First, we find that the campaign had a statistically significant positive impact on churn (reduction of churn) which is reflected by the P-value being zero.
However, the results of the stratification summary are counterintuitive as the campaign did not have any effect on clients with a high propensity score. Actually, the higher the propensity scores, the less effect the campaign seems to have. This reinforces the idea that the campaign in this period did not target the highest churn group. We can also see a higher effect on the lower propensity score bins which indeed agrees with the higher churn rates we saw in the ‘other’ group after propensity score matching. So here too, OLS confirms our conclusions drawn with the synthetic control group methods.
Here, we can also draw a parallel with the findings from the synthetic control group methods. The campaign does have a significant positive effect on churn. Looking at the stratification summary, we cannot find a logical order in the raw difference of the outcome. The campaign does not seem to have a better effect on the population with higher propensity scores compared to the effect on the lower propensity score population. This strengthens our belief that the test and control group customers are highly similar.
So for all three periods, the causal inference methods delivered similar results and findings as the propensity score matching outcome. This reinforces our belief in this matching method.
An interesting implication of these different strata is that we could use them as a simple baseline to recommend an action. We could for instance target the customers within the final couple of buckets (hence having a high propensity score and a higher chance of responding well to the campaign).
Disclaimer on causal inference
We tried three different techniques here to estimate the average treatment effect, but of course, there exist plenty more methods you could try such as doubly robust estimator, difference-in-difference, Synthetic Control Methods or one can even use machine learning algorithms to determine this.
For more details, we would like to refer to the immensely helpful Causal inference for the brave and true handbook.

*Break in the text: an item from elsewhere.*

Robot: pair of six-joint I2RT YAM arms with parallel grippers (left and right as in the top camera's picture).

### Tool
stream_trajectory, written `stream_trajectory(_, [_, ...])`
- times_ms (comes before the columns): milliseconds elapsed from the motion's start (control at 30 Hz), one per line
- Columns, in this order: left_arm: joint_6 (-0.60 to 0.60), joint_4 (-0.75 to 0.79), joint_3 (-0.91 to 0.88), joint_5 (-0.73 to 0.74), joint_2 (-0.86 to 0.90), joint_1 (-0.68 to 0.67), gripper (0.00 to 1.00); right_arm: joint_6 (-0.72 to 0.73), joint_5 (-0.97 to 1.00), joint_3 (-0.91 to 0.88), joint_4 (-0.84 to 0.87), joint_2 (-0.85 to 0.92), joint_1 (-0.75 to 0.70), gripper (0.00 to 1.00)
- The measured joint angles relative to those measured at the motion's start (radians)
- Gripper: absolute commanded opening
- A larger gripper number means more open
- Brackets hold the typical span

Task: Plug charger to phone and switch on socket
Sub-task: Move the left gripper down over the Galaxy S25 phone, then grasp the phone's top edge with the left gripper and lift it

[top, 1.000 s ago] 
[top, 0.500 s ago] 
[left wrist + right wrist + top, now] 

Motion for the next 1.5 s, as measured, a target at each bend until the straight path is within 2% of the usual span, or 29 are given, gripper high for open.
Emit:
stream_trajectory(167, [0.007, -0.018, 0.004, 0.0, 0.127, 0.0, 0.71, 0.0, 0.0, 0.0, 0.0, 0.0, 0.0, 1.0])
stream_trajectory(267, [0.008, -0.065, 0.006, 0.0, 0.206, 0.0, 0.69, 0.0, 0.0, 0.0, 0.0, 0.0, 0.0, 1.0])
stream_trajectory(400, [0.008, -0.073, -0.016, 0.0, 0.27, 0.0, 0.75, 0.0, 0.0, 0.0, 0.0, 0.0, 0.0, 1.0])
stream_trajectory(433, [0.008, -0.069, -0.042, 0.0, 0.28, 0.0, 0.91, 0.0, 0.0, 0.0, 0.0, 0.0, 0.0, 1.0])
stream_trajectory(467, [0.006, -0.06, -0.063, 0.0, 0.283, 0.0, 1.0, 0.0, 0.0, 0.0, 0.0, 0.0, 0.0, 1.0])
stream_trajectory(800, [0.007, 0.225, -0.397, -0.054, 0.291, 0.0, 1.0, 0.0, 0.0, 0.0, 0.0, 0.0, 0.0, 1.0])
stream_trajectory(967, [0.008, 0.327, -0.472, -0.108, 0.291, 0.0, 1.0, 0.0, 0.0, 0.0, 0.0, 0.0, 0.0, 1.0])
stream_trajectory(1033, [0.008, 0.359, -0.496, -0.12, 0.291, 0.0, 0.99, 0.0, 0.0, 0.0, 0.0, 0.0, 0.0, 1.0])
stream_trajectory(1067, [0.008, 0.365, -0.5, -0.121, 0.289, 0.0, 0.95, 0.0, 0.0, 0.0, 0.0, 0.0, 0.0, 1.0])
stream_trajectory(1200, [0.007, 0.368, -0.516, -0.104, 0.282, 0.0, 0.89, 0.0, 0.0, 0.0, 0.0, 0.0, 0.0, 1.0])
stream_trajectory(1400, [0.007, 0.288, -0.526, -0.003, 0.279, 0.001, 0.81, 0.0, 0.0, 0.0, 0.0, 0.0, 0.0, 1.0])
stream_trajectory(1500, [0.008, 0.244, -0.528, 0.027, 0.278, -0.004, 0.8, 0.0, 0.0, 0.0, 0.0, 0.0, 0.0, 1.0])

To summarize, we tried three different techniques to assess whether the campaigns were in fact targeted at reducing churn and if they had a positive impact on churn. In the end, all three methods seemed to more or less agree on the impact of the campaigns. Unfortunately, not all results were as good as hoped for (e.g. the bad and ugly campaign) and not all campaigns hence seemed to be targeted at reducing churn (or did have a positive effect). This will hence also have implications when training a reinforcement learning model. Ideally, the reinforcement learner will discover which campaigns actually had a positive effect and will only recommend these and discard the more confusing campaigns where the results were quite mixed.